God makes a covenant with His people.  The covenant was not just for blessing in this life: it is a covenant of salvation; salvation is a restoration-plus.  The salvation God offers is a restoration to the relationship mankind had with God before the Fall.  The plus is eternity: God gives us eternity with Him as we entrust ourselves to Him and direct our living towards Him to broadcast His glory to the praise of His name.  God wants to be better known among mankind.  He invites us to be part of that, invites us each to be little transfigurations—clearing a way for others to have an experience of God’s true character, His very Self.  “And we all, with unveiled face, beholding the glory of the Lord, are being transformed into the same image from one degree of glory to another.  For this comes from the Lord who is the Spirit” (2 Cor 3:18).  This transformation is not for our blessing only.

Helping others see God’s true image can only happen in Christ who reveals God’s very Self for us.  That can only happen through the Spirit.  Why didn’t Jesus take all twelve up the mountain?  If he did, none of them would then have been able to say with full conviction that they knew God’s glory, that is, His character, through the Spirit.  They would have seen with their eyes, heard with their ears.  A physical, material manifestation.  Wonderful, yes, of course!  But not the essence of faith.  Faith is “confidence in what we hope for and assurance about what we do not see” (Hebrews 11:1).  “Blessed are they who did not see, and yet believed” (John 20:29).

With the three apostles, we overhear there is a fulfillment to be accomplished at Jerusalem (9:31).  Our translation tells us Moses and Elijah were speaking with Jesus “about his departure” (9:31): just there, Luke uses the Greek word exodos, which ought to sound familiar.  The red sea of blood that Peter and the rest did not yet see and did not want to see: this was God’s dreadful, awful, holy way of leading His people out of slavery into freedom, covenant freedom, life in covenant service to God.  Through the blood, God makes the way.  If we go, we can only go through Christ’s blood.  And that is supposed to make an impression, get our attention.

We, also, must awake to our freedom in covenant service.  Like in Gethsemane, each telling of the Transfiguration makes a point of how sleepy the disciples were.  They weren’t fully awake.  They don’t understand it; they feel confused by it, ashamed, dismayed.  Beloved, there is that in us, in each of us, that remains spiritually asleep.  We haven’t the power or knowledge to awaken ourselves.  We must be awakened, as by a sudden sound in the night, a sudden light: the Spirit at work in us through the Word.  We hear the Word and, as the old saying goes, we see the light.  It isn’t entirely all at once.  Through the prophet, God calls all of us, believers and those who may yet be, saying, “Arise, shine, for your light has come, and the glory of the Lord has risen upon you” (Is 60:1).  When our light comes to us—Christ by the Spirit, the Living Word now alive in us—we arise, ready for action, for movement; we shine as we reflect the radiance of the glory: God wishes His character to be reflected in our lives.

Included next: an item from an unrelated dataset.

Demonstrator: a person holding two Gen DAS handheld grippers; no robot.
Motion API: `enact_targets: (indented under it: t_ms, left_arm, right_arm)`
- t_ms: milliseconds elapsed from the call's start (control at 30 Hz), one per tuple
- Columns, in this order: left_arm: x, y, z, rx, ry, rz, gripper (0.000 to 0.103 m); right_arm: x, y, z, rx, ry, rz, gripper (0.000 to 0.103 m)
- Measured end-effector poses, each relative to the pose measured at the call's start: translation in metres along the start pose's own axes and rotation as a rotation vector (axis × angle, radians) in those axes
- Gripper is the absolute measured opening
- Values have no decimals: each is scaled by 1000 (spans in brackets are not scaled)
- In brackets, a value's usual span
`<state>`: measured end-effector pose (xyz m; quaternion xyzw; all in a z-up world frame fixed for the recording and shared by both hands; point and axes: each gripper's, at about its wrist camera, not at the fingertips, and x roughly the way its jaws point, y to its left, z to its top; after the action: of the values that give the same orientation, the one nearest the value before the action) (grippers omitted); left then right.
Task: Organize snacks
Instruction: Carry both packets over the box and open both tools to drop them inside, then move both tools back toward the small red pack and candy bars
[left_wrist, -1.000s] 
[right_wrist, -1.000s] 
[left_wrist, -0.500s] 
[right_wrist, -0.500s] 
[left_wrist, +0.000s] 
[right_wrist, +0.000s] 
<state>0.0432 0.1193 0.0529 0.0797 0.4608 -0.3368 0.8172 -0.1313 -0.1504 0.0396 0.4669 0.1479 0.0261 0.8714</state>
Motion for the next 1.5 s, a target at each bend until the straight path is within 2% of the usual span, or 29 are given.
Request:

There is the glory we may see.  There is also that glory which we, as yet, may not see.  Peter, James, and John are reminded as “a cloud appeared and covered them, and they were afraid as they entered the cloud” (9:34).  Note that—the cloud covered them; it’s the cloud that acts, here.  They were afraid as they entered the cloud.  The cloud overtook them, overshadowed them.  I have a memory of when I was quite young: my mother, driving home at night with my sister and me.  There was fog, not some thin, misty haze but dense.  The headlights reached barely six feet out.  Such is the fog that can cause us to feel fear.  How we rely upon sight!  And, when we can’t see, as in a dark place, as in a dense fog, what sense do we rely upon?

“A voice came from the cloud, saying, ‘This is my Son, whom I have chosen; listen to him’” (9:35).  Jews knew whose voice spoke from the cloud.  They could hear but could not yet see.  Ah, beloved!  Such is our lot, just as it was theirs.  The disciples heard all Jesus had been telling them, all he wanted them to receive, consider, and apply.  In the little time he had with them on earth, they could only begin to receive, accept, and do these things.  As for seeing?  That could only come later, as they prayed, considered, applied, and waited.  Faith is for growing.  We walk by faith.

Chosen, the voice tells them.  Chosen for what?  Chosen to be God’s Son?  No.  The Son has always been, as Christ’s revealed glory light there on the mountain reminds us.  Chosen, already chosen, chosen long before for something, to do something.  Christmas was for this.  The baptism of Jesus was for this.  You and I know, Jesus knows, but the apostles as yet don’t know, and when Jesus shortly after tries to tell them, it becomes clear that the apostles really don’t want to know.  Not that!  Not like that!  Not that way!  Anything but that!  And so we can find matters with ourselves in our walk, too.  We love when Jesus talks to us about love, but when Jesus shows us the depth, the breadth, the height of love?  Jesus wants us to receive a truth, consider and apply it.  We’d rather not.  Not that!  Not like that!  Not that way!  Anything but that!  Why can’t Jesus just see things our way?  Why won’t he just bless what we want to do, bless our truth, our loves, our interests and goals?  Then we convince ourselves, degree by degree, that he does.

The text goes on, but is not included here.